Wednesday, August 12, 2009

Authors Guild Opts Out of the Truth About the Google Settlement

The William Morris Agency recently advised its literary clients to opt out of the proposed Google Books settlement. Your humble blogger doesn't know if Morris was following his lead, but I came to the same conclusion for myself, and the same recommendation for others, some time ago. Opting out is the right move for most authors, for a lot of reasons.
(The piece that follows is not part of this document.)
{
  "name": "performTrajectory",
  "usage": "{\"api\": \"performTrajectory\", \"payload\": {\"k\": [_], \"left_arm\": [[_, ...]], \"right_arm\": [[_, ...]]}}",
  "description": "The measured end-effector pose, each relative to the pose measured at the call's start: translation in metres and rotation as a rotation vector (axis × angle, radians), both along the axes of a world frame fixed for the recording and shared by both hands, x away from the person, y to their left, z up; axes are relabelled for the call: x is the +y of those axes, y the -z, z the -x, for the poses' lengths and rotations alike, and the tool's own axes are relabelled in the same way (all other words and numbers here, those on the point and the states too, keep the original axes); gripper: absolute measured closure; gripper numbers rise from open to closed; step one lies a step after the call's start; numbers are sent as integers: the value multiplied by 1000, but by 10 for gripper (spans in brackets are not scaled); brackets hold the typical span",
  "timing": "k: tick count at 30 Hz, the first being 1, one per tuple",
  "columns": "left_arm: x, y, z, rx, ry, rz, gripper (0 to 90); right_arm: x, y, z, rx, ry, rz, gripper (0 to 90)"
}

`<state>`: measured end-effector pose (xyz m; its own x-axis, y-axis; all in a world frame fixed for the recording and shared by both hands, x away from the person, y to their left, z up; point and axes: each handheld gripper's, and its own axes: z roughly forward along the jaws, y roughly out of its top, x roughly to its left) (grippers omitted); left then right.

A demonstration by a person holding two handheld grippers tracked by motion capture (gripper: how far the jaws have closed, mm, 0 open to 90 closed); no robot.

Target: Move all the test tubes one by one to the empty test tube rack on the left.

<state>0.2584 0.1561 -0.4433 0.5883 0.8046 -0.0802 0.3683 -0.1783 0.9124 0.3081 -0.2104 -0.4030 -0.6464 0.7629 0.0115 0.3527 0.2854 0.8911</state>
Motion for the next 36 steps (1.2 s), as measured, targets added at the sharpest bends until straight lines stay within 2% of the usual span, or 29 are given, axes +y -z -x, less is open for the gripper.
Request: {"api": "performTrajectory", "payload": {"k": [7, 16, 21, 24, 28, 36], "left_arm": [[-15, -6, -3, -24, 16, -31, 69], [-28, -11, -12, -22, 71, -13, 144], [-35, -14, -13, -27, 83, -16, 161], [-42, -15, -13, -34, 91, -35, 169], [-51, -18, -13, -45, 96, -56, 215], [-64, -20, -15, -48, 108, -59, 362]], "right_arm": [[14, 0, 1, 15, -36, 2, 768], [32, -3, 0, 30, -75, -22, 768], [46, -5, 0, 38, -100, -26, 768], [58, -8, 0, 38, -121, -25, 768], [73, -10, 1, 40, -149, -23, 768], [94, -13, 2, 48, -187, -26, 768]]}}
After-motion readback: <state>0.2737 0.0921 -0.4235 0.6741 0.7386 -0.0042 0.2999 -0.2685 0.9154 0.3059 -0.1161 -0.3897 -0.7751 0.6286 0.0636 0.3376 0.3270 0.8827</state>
The Authors Guild -- co-architect of the Google deal as well as of the freelance electronic database sellout (now known at the Supreme Court as Reed Elsevier v. Muchnick) -- disagrees, as you would expect. But in a letter to its membership, the Guild frames the argument dishonestly. According to the Guild, "[H]ere's the deal in one sentence: unless you want to sue Google, there's no good reason to opt out of the settlement."

Oh really?

It's not a good enough reason to opt out of the settlement because the agreement is so dense and confusing that no one can understand it?

It's not a good enough reason to opt out of the settlement because an individual author can strike a deal with Google for better terms under the existing Partners Program?

Or simply because there's little harm in kicking back and letting this whole sucker shake out a bit more? The anticipated ad-click revenue, enormous in the aggregate, is miniscule on a book-by-book basis; surely the immediate "opportunity cost" for the average author amounts to pennies, nickels, dimes, quarters, or at most a few Susan B. Anthonys.

Folks, trust me when I say that book authors aren't the parties who are desperate to close this deal. And that they don't "have" to sue in order to justify the act of opting out. Rather, it is the Authors Guild that "has" to opt in, lest it lose the funding and raison d'etre for its precious, market-strangling book rights registry.